[[ SOURCE DATA, beginning ]]

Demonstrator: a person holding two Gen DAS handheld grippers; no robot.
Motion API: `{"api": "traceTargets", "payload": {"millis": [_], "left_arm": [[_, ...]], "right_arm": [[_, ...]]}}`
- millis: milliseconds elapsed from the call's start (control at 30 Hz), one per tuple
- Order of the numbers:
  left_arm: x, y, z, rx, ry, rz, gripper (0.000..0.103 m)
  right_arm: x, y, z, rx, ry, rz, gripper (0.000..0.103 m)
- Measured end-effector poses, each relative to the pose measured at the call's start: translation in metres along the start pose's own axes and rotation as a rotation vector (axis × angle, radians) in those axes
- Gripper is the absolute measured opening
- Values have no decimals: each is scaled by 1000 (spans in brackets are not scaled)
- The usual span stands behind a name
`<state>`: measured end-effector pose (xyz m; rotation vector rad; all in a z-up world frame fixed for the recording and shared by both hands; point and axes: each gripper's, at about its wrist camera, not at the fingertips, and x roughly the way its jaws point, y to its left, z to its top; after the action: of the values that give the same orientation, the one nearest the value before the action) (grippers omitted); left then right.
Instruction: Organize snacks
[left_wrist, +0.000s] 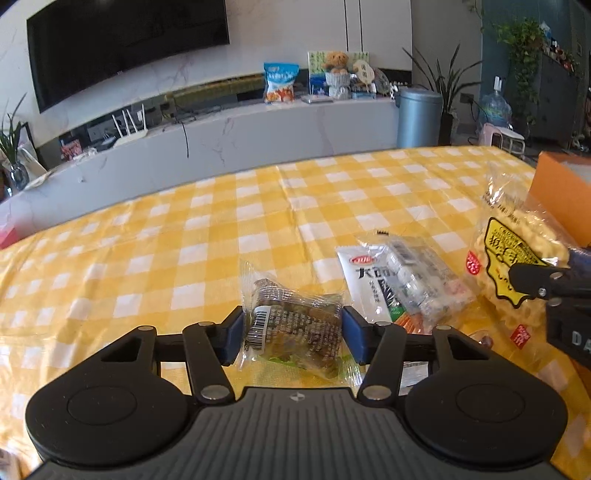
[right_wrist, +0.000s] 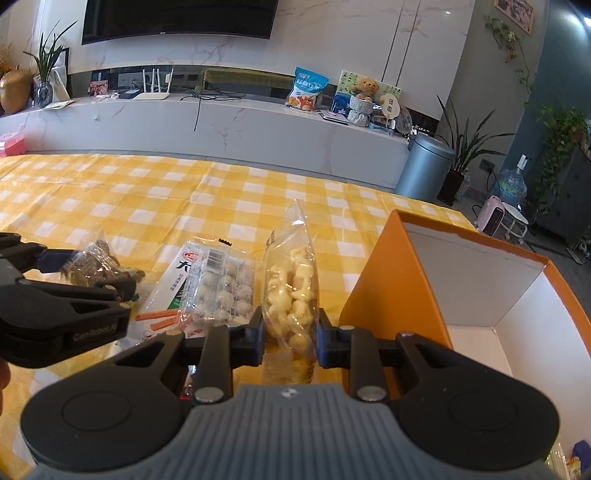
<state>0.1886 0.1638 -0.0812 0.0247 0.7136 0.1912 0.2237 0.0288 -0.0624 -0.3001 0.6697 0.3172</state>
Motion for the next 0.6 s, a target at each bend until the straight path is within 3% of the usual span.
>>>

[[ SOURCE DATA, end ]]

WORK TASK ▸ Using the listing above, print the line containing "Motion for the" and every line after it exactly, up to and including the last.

EXERCISE SOLUTION ▸
Motion for the next 0.6 s, a target at each bend until the straight path is within 3% of the usual span.
>>>

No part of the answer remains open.